In your copy of the listing below, reproduce each word exactly and include no pictures.
BEGIN
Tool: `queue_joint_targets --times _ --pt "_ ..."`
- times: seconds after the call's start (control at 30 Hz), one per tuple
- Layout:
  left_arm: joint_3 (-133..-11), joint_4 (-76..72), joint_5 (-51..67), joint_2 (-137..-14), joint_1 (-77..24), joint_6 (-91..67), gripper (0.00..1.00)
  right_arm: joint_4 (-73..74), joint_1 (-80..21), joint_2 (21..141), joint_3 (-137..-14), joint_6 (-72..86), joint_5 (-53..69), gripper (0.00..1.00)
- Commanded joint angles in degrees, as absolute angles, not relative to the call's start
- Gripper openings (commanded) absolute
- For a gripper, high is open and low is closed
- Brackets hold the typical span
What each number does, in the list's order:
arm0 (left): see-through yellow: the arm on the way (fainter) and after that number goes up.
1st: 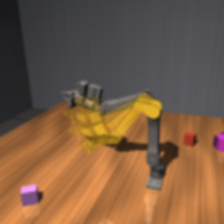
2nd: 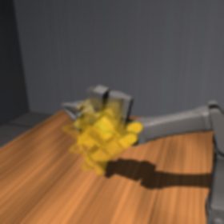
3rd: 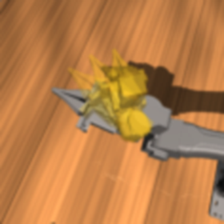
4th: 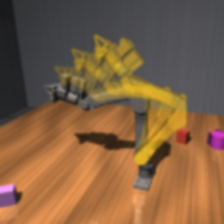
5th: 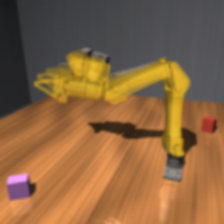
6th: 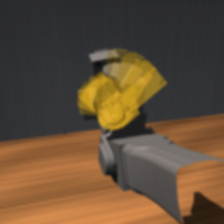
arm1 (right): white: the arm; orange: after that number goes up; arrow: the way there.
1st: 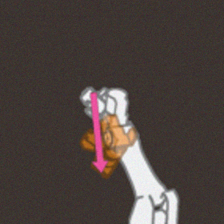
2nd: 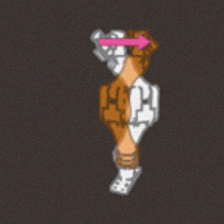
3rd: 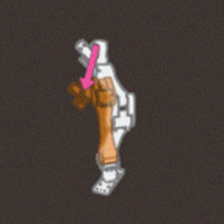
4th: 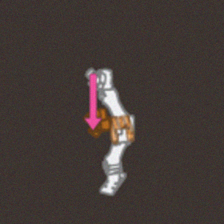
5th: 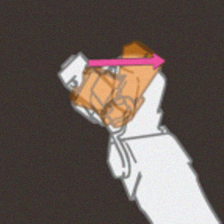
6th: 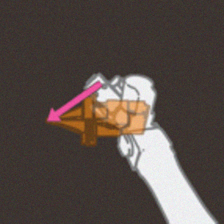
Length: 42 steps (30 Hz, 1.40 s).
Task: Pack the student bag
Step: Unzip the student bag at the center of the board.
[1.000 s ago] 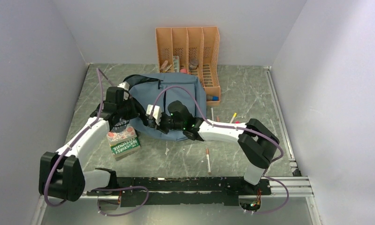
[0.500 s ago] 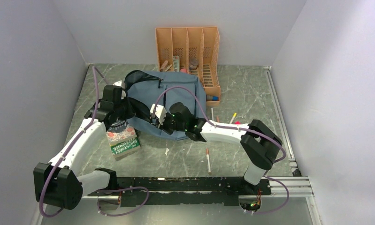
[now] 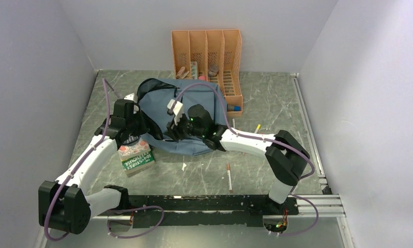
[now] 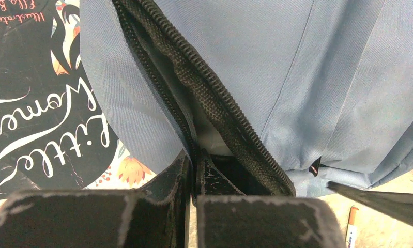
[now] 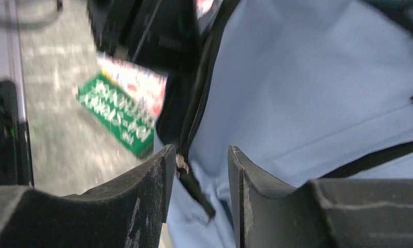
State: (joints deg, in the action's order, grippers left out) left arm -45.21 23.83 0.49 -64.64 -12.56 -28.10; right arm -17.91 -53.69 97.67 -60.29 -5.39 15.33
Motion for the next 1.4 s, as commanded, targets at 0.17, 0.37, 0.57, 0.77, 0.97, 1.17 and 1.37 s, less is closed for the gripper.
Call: queue_joint_targets --times 0.17,0.37,0.57,0.77,0.97,1.17,1.37 --pt "-42.28 21.03 1.66 -62.53 -12.3 -29.93 0.05 -19.85 -53.59 103.05 -70.14 6.4 13.34 0.52" --pt "-41.66 20.04 3.15 -62.66 -12.3 -30.24 0.05 -18.74 -54.16 107.15 -73.63 8.4 12.32 0.56" --pt "-41.75 20.21 3.15 -62.4 -12.28 -29.94 0.05 -16.98 -55.52 110.91 -77.49 7.82 11.62 0.57" --pt "-41.62 19.99 3.48 -62.36 -12.26 -30.1 0.05 -14.97 -57.22 113.3 -79.88 5.5 7.43 0.57" --pt "-42.01 20.21 2.81 -62.62 -12.3 -30.08 0.05 -15.37 -58.84 111.45 -77.32 2.13 9.13 0.61" --pt "-42.16 20.46 2.64 -62.75 -12.3 -30.32 0.05 -14.25 -60.58 111.46 -75.5 -0.48 6.59 0.61" --pt "-42.54 20.87 2.46 -62.75 -12.3 -30.32 0.05 -14.94 -61.39 112.32 -74.96 -1.79 -4.26 0.4"
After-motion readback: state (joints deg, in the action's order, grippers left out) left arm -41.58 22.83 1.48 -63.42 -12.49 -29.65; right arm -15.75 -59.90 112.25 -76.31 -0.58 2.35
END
Reply to the task:
Tool: `queue_joint_targets --times _ --pt "_ ..."`
- times: seconds after the call's start (control at 30 Hz), one per tuple
- Layout:
  left_arm: joint_3 (-133..-11), joint_4 (-76..72), joint_5 (-51..67), joint_2 (-137..-14), joint_1 (-77..24), joint_6 (-91..67), gripper (0.00..1.00)
  right_arm: joint_4 (-73..74), joint_1 (-80..21), joint_2 (21..141), joint_3 (-137..-14), joint_6 (-72..86), joint_5 (-53..69), gripper (0.00..1.00)
- Commanded joint angles in degrees, as absolute angles, not relative to the call's start
- Gripper openings (commanded) absolute
- For a gripper, high is open and low is closed
- Brackets hold the typical span
What each number does, in the list's order:
arm0 (left): see-through yellow: the arm on the way (fainter) and after that number goes up.
1st: 
2nd: 
3rd: 
4th: 
5th: 
6th: 
arm1 (right): white: the arm; orange: after that number goes up; arrow: the way there.
1st: 
2nd: 
3rd: 
4th: 
5th: 
6th: 
Length: 42 steps (30 Hz, 1.40 s).
Task: Pack the student bag
Step: Unzip the student bag at the center of the board.
[1.000 s ago] 
[0.500 s ago] 
[now] 
[now] 
[now] 
State: (joints deg, in the action's order, grippers left out) left arm -45.21 23.83 0.49 -64.64 -12.56 -28.10; right arm -17.91 -53.69 97.67 -60.29 -5.39 15.33
Motion for the next 1.4 s, as commanded, targets at 0.17, 0.37, 0.57, 0.77, 0.97, 1.17 and 1.37 s, less is closed for the gripper.
Call: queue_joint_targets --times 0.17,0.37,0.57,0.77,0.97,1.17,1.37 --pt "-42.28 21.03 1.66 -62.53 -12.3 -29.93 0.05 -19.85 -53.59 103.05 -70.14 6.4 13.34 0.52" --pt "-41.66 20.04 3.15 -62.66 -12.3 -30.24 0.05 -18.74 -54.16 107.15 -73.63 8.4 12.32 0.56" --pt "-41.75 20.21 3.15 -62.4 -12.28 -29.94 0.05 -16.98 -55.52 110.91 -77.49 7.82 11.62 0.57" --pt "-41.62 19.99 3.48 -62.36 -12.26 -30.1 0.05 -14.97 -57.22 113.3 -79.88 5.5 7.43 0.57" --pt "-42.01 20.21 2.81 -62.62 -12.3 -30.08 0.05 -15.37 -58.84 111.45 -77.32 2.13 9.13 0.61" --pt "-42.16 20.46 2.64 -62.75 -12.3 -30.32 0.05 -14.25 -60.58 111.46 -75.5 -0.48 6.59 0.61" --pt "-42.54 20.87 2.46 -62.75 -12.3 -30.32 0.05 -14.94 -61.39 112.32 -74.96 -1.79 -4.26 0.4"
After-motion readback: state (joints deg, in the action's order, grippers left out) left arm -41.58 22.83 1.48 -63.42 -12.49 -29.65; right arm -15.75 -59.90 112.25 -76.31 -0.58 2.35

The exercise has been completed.